• **Exercise aim**
Nothing in the listing below should be skipped, so transcribe it all exactly.

*** Block opens ***

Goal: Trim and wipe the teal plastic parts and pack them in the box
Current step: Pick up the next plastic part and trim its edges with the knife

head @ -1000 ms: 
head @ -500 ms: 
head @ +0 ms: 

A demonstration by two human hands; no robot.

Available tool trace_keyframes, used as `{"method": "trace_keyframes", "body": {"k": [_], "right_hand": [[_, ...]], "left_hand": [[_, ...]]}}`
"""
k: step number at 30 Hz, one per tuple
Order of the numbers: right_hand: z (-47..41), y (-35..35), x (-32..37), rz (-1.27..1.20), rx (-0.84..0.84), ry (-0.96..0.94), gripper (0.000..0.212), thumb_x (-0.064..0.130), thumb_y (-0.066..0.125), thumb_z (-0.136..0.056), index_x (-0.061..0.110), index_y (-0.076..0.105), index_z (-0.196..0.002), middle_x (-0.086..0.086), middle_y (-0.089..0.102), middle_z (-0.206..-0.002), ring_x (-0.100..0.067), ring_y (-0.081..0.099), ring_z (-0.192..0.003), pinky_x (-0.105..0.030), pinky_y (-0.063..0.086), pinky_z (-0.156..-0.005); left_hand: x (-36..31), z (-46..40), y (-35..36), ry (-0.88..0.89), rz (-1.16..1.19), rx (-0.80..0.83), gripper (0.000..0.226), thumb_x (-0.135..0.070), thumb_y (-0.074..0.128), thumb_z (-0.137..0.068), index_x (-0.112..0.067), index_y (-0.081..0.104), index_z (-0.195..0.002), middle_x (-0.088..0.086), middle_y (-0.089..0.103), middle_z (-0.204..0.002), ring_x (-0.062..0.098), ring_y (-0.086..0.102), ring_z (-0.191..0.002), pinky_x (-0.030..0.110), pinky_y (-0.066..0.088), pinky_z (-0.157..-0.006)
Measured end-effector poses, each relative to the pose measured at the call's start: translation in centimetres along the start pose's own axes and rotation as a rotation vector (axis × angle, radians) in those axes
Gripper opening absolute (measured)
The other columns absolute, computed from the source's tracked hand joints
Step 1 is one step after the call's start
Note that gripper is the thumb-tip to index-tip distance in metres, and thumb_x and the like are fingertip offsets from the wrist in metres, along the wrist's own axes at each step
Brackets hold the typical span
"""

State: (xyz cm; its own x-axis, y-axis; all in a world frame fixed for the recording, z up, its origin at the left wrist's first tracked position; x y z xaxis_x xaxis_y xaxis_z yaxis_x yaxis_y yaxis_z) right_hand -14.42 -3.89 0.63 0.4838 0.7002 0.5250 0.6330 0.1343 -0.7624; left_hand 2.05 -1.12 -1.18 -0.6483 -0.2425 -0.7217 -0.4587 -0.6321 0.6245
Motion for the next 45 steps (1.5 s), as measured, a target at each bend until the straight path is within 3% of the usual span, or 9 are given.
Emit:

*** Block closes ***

• **Reply**
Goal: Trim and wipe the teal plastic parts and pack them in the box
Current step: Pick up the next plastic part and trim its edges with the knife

head @ -1000 ms: 
head @ -500 ms: 
head @ +0 ms: 

A demonstration by two human hands; no robot.

Available tool trace_keyframes, used as `{"method": "trace_keyframes", "body": {"k": [_], "right_hand": [[_, ...]], "left_hand": [[_, ...]]}}`
"""
k: step number at 30 Hz, one per tuple
Order of the numbers: right_hand: z (-47..41), y (-35..35), x (-32..37), rz (-1.27..1.20), rx (-0.84..0.84), ry (-0.96..0.94), gripper (0.000..0.212), thumb_x (-0.064..0.130), thumb_y (-0.066..0.125), thumb_z (-0.136..0.056), index_x (-0.061..0.110), index_y (-0.076..0.105), index_z (-0.196..0.002), middle_x (-0.086..0.086), middle_y (-0.089..0.102), middle_z (-0.206..-0.002), ring_x (-0.100..0.067), ring_y (-0.081..0.099), ring_z (-0.192..0.003), pinky_x (-0.105..0.030), pinky_y (-0.063..0.086), pinky_z (-0.156..-0.005); left_hand: x (-36..31), z (-46..40), y (-35..36), ry (-0.88..0.89), rz (-1.16..1.19), rx (-0.80..0.83), gripper (0.000..0.226), thumb_x (-0.135..0.070), thumb_y (-0.074..0.128), thumb_z (-0.137..0.068), index_x (-0.112..0.067), index_y (-0.081..0.104), index_z (-0.195..0.002), middle_x (-0.088..0.086), middle_y (-0.089..0.103), middle_z (-0.204..0.002), ring_x (-0.062..0.098), ring_y (-0.086..0.102), ring_z (-0.191..0.002), pinky_x (-0.030..0.110), pinky_y (-0.066..0.088), pinky_z (-0.157..-0.006)
Measured end-effector poses, each relative to the pose measured at the call's start: translation in centimetres along the start pose's own axes and rotation as a rotation vector (axis × angle, radians) in those axes
Gripper opening absolute (measured)
The other columns absolute, computed from the source's tracked hand joints
Step 1 is one step after the call's start
Note that gripper is the thumb-tip to index-tip distance in metres, and thumb_x and the like are fingertip offsets from the wrist in metres, along the wrist's own axes at each step
Brackets hold the typical span
"""

State: (xyz cm; its own x-axis, y-axis; all in a world frame fixed for the recording, z up, its origin at the left wrist's first tracked position; x y z xaxis_x xaxis_y xaxis_z yaxis_x yaxis_y yaxis_z) right_hand -14.42 -3.89 0.63 0.4838 0.7002 0.5250 0.6330 0.1343 -0.7624; left_hand 2.05 -1.12 -1.18 -0.6483 -0.2425 -0.7217 -0.4587 -0.6321 0.6245
Motion for the next 45 steps (1.5 s), as measured, a target at each bend until the straight path is within 3% of the usual span, or 9 are given.
Emit:

Exercise complete, with nothing further to add.